→ **Goal of the exercise**
Search the records for the string "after". Copy each line where it occurs.

BEGIN

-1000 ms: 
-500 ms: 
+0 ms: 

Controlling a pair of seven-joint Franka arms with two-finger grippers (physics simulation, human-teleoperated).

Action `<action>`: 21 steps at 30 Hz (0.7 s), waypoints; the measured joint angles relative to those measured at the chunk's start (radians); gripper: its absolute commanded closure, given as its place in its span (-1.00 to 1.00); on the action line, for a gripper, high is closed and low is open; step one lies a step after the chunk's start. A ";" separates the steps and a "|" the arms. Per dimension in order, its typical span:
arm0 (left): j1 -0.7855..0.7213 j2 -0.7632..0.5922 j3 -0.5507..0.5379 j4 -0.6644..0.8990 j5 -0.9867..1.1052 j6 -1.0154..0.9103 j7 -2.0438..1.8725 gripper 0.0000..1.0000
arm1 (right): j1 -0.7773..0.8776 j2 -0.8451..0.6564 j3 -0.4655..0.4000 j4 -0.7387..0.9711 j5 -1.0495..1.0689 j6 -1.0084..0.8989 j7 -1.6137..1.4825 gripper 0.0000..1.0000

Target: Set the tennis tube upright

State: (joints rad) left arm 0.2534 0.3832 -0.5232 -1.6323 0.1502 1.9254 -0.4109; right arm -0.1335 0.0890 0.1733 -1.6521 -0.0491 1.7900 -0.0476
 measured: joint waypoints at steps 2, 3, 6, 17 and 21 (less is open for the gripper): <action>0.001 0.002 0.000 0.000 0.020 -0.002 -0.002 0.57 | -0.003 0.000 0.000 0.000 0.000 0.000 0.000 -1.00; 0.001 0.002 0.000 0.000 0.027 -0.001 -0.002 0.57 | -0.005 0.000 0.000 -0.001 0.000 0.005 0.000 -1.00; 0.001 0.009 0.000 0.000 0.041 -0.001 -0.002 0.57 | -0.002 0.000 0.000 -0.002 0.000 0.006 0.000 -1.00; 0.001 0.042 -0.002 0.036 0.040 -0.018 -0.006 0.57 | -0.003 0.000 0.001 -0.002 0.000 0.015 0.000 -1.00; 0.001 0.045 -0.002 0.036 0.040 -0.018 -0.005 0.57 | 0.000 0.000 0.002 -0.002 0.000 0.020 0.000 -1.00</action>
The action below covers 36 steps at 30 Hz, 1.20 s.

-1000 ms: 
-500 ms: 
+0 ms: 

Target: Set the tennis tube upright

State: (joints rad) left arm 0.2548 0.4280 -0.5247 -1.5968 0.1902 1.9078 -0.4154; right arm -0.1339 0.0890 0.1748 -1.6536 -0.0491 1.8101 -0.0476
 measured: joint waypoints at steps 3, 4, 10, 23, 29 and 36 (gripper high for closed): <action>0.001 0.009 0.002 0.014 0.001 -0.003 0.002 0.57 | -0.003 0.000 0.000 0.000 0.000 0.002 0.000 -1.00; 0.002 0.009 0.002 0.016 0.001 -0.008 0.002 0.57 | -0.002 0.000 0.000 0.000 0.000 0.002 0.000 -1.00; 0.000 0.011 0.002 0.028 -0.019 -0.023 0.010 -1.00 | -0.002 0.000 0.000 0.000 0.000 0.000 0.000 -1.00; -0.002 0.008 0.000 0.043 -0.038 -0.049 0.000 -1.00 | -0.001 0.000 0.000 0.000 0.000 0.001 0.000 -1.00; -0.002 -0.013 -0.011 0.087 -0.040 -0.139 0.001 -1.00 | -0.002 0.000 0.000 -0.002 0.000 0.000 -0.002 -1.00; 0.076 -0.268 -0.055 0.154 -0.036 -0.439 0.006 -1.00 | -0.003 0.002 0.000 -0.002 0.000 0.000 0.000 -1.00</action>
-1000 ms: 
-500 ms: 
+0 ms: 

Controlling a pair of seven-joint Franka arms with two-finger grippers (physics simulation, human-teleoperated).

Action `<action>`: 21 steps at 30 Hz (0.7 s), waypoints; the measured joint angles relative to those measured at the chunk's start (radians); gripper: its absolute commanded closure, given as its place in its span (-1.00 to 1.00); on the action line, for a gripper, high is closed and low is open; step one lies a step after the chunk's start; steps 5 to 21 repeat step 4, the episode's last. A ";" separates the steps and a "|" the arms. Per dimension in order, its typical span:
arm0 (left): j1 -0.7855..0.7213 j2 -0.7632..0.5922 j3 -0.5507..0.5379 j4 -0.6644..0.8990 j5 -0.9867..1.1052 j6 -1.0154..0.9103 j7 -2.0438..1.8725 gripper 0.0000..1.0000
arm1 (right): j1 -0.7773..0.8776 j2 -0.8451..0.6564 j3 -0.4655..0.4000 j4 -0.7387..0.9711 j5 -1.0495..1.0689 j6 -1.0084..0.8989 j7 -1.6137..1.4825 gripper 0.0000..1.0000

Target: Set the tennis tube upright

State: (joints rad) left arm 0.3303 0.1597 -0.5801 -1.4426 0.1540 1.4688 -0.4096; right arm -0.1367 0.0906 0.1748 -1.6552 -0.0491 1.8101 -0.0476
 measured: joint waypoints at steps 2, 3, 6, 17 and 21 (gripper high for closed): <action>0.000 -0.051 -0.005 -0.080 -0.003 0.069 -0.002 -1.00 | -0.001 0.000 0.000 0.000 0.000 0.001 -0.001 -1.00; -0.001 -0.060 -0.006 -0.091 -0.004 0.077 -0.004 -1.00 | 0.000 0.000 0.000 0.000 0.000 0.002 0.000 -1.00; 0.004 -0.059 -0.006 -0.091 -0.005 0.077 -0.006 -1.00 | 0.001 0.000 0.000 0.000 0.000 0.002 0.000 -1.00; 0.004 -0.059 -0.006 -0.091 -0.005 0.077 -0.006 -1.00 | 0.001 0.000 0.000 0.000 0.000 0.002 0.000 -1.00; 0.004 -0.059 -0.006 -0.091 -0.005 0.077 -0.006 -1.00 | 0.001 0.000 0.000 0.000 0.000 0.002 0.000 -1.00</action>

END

→ **Response area**
Action `<action>`: 21 steps at 30 Hz (0.7 s), waypoints; the measured joint angles relative to those measured at the chunk's start (radians); gripper: its absolute commanded closure, given as its place in its span (-1.00 to 1.00); on the action line, for a gripper, high is closed and low is open; step one lies a step after the chunk's start. A ";" separates the steps and a "|" the arms. Per dimension in order, its typical span:
Action `<action>`: 21 steps at 30 Hz (0.7 s), waypoints; the measured joint angles relative to those measured at the chunk's start (radians); gripper: its absolute commanded closure, given as its place in its span (-1.00 to 1.00); on the action line, for a gripper, high is closed and low is open; step one lies a step after the chunk's start; steps 5 to 21 repeat step 4, the episode's last. A ";" separates the steps and a "|" the arms. Per dimension in order, its typical span:

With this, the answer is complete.